# Work required:
Take the listing and give it again exactly, from its first line to its last line.

# Available data:
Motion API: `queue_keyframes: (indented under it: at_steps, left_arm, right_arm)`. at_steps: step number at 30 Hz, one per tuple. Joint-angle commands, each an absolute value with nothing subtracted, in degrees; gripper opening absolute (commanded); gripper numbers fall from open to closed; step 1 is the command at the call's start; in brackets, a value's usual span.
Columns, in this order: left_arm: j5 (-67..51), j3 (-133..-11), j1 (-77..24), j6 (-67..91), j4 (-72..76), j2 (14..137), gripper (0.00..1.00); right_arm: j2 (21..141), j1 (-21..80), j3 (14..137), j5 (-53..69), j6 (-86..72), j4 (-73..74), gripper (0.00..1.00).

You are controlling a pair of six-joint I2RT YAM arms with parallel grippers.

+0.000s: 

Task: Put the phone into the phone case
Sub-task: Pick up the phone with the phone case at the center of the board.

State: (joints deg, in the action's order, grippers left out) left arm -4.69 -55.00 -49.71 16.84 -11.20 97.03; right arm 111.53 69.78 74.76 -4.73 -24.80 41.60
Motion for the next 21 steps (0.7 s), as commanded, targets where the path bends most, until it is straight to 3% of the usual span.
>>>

# Answer section:
Motion API: `queue_keyframes: (indented under it: at_steps, left_arm, right_arm)`. at_steps: step number at 30 Hz, one per tuple. Joint-angle commands, each an absolute value with nothing subtracted, in degrees; gripper opening absolute (commanded); gripper numbers fall from open to closed; step 1 is the command at the call's start; in brackets, a value's usual span.
Columns, in this order: left_arm: j5 (-67..51), j3 (-133..-11), j1 (-77..24), j6 (-67..91), j4 (-72..76), j2 (14..137), gripper (0.00..1.00); right_arm: j2 (21..141), j1 (-21..80), j3 (14..137), j5 (-53..69), j6 (-86..72), j4 (-73..74), gripper (0.00..1.00).

You are controlling a pair of six-joint I2RT YAM arms with parallel grippers.

+0.000s: 

Task: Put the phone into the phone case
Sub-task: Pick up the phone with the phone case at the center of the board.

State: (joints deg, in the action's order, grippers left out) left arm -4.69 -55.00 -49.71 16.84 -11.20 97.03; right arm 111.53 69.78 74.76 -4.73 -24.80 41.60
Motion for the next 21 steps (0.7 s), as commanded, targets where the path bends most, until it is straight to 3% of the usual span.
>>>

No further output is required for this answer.